For Immediate Release
New research published by the Grains & Legumes Nutrition Council (GLNC) has delved into consumers understanding of the Australian Dietary Guidelines (ADG), with recommendations for the grains and legumes industry.
The study, that was published in late April, explores the consumer perceptions of wording utilised in dietary guidelines specifically focused on legumes and whole grains, with the aim to assist the upcoming Dietary Guideline review, and increase the overall consumption of these categories by consumers.
The study revealed consumers prefer legume recommendations that include quantities provided in cup measures and frequency related to daily or weekly intake. In the existing ADG legumes are mentioned in two of the five food groups, as a vegetable and as an alternative to meat, an area that has growing traction in Australian homes and on the supermarket shelf. Of interest, is that many consumers preferred legumes to feature either in their own food group or as part of the protein group, as opposed to sitting in the vegetable category.
The most preferred legume dietary guideline statement was “Each day, consume at least one serve of legumes either as a serve of vegetables or as an alternative to meat”, this echoes similar messaging around two fruit and five vegetable consumption marketing seen in the Australian market for the last several years.

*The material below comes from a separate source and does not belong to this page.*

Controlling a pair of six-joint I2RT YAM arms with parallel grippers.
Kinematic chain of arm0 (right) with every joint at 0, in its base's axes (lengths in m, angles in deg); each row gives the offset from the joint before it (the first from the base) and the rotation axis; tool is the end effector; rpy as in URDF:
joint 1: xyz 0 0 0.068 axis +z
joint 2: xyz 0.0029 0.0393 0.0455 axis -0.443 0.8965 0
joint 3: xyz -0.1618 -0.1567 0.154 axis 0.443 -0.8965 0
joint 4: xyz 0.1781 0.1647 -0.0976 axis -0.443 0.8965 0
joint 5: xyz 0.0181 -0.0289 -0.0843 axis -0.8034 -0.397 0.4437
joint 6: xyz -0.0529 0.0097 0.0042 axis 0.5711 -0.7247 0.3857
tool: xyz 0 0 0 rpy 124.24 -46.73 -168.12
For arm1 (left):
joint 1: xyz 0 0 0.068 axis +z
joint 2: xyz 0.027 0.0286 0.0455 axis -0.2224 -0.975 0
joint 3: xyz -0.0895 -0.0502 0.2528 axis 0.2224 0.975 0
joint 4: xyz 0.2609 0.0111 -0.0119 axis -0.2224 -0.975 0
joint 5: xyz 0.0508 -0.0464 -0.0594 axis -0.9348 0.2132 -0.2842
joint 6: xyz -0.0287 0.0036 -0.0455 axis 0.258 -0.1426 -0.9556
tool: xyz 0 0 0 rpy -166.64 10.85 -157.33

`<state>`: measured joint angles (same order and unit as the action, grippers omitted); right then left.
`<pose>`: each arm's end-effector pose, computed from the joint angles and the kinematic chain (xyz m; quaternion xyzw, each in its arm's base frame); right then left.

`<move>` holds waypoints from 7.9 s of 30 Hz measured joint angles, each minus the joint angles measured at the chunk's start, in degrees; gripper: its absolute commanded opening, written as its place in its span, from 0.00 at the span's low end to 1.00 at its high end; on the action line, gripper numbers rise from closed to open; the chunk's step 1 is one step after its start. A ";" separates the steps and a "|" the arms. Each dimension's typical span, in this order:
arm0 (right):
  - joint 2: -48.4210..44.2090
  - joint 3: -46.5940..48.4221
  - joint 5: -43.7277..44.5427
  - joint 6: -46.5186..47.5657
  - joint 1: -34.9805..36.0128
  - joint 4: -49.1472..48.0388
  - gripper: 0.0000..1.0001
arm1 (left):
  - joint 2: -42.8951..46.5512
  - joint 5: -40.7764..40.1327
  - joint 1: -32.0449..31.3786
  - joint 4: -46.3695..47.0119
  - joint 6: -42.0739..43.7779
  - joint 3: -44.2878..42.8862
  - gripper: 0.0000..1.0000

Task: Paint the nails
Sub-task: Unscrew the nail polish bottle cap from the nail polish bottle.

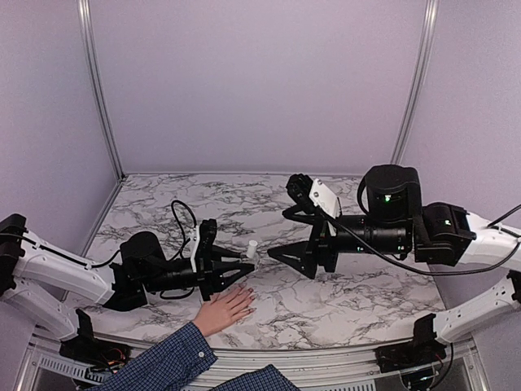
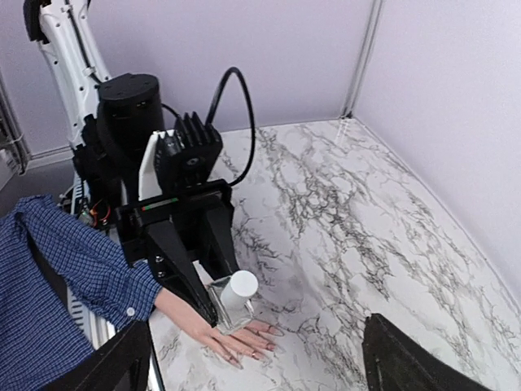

For whole grain, consumers preferred a less prescriptive option, such as “choose whole grain products over refined grains/white flour products whenever you can”. The alternative selection marketing message has been encouraged by the Grains & Legumes Nutrition Council in their “Swap to Whole Grains” campaigns.
Jaimee Hughes, Nutrition Manager, at GLNC and co-author of the paper, said “the current review of the dietary guidelines provides opportune time to undertake meaningful and novel research that may assist in framing the messaging for whole grain and legume intake. As Australian consumers are falling short of their daily recommended intake of these food groups, it’s important that we understand what messages resonate best in order for consumption to improve”.
Effective messaging in guidelines could consider greater specificity regarding frequency, quantity and quality of foods recommended, and help get more whole grains and legumes on the plates of Australian consumers.